“It doesn’t happen every day,” junior Lindsey Pepper said of the recent solar eclipse.
And she’s right. The eclipse that occurred on Aug. 21 was the first in the new millennium to move across the entirety of North America, and St. George’s students, thanks to the efforts of faculty and administration, had front row seats.
A mood of uncertainty fell over the campus as heavy rainstorms rolled in around noon, and students suspected their chances to see the eclipse were slim since peak visibility would occur at roughly 1:25 p.m.
According to NASA, a partial eclipse occurs “when the moon passes in front of the sun, off center and only a portion of the sun’s disk is obscured.” At peak visibility in Memphis, the moon eclipsed 94% of the sun, but those who hoped to view the eclipse were unsure if the storm would pass in time to get a good view.
Students waited under awnings where astronomy teacher Mr. Mike Smothers’ telescope was covered with a tarp to protect it from the storm. Faculty and staff worked to keep order in the midst of the confusion that ensued, and the students were rewarded for their patience when the clouds parted, revealing the partial solar eclipse.
While not all expectations were met because of the inclement weather, upper school history teacher Dr. Marianne Leung believes the storm made the experience more memorable.

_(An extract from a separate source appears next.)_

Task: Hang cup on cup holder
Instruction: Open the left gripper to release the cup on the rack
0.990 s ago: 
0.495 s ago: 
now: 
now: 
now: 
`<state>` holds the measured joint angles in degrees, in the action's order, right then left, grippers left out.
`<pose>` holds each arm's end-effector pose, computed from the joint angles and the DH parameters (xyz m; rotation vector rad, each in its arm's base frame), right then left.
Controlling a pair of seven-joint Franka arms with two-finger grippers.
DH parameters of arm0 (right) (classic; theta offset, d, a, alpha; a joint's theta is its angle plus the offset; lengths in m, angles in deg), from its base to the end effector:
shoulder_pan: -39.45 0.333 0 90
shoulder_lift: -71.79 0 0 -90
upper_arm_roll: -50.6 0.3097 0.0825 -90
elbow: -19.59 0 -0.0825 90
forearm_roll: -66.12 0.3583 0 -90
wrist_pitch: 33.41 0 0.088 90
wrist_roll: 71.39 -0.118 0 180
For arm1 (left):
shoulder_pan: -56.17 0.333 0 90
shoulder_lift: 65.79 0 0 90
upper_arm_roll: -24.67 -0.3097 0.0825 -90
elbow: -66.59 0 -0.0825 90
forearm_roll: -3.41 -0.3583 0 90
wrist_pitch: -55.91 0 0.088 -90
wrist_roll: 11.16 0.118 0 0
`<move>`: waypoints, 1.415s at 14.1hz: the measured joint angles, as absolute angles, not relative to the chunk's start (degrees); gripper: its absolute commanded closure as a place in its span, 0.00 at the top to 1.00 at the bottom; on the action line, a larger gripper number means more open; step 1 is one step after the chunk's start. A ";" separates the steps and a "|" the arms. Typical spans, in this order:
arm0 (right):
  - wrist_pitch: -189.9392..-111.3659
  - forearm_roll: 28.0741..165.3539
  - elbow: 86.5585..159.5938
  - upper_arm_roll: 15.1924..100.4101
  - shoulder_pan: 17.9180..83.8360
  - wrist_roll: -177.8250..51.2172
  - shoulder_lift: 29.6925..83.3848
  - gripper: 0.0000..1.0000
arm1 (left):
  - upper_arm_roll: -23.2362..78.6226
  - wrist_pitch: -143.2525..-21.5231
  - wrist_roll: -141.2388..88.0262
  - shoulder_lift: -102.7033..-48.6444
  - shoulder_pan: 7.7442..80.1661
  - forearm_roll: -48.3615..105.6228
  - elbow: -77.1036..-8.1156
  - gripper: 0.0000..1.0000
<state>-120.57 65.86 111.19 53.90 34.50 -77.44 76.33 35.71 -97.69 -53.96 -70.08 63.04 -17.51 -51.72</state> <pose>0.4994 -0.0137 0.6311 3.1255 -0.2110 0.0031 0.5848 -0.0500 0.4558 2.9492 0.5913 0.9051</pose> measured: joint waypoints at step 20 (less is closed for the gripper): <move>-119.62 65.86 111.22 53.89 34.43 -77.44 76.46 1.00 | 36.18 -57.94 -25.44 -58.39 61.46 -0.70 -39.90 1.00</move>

“Because it was cloudy and rainy and the worst possible conditions, it was even more exciting to actually see it than if we would have had an hour of [visibility],” Dr. Leung said. “But now to actually see it when you thought maybe possibly we couldn’t, that’s pretty exciting.”
Eighth-grader Madeline Lee had hoped for more from the eclipse.
“It was overhyped,” Lee said. “It was pretty cool at first, but it was so small, so it wasn’t as exciting as it seems.”
While Lee wasn’t thrilled to see the eclipse, some students didn’t even have the chance, including junior Surabhi Singh.
“My mom read a bunch of articles on people who got blind,” Singh said.
Singh spent the event indoors because her purposefully-unsigned permission slip prevented her from viewing the eclipse, but she said she didn’t miss much because of the weather.
Fear of eye damage is nothing new. Mr. Smothers was not allowed to view the 1979 eclipse, and neither were his classmates. His school was overly conscious of the risks associated with looking directly at the eclipse, even with protective eyewear. He was glad to see this one.
“Even with the clouds and the rain and all that, I’ve seen several partial eclipses before, but I’ve never seen that much coverage before,” Mr. Smothers said. “I would’ve loved to see the whole thing uninterrupted, but even what we were able to see was amazing for me.”
Mrs. Amy Bourdeau, a parent of three St. George’s students, said she appreciated the school’s thoroughness regarding safety and communication.
“It was an opportunity for everyone at SGIS to witness the event and learn about its significance,” Mrs. Bourdeau said.
She appreciated the effort the administration made to make the event as enjoyable as possible for the students.
Many students remained in Collierville to witness the eclipse, but others travelled to the path of totality. Junior Cooper McCreery travelled to Nashville to witness the total eclipse and was shocked to see the city go dark at 1:30 p.m.
Having read “Total Eclipse” by Annie Dillard for Dr. Margaret Robertson’s AP English Language and Composition class, a short story about Dillard’s own eclipse experience, McCreery felt prepared.
“I wasn’t really sure how excited I was for the whole eclipse thing until I read the story,”
McCreery said. “It really made the eclipse a lot more mysterious.”
While opinions differed about the eclipse, some members of the St. George’s community enjoyed it so much they are already preparing for the next solar eclipse in 2024.
“Seeing [the eclipse] was something you can’t really describe,” McCreery said. “I definitely want to experience that again.”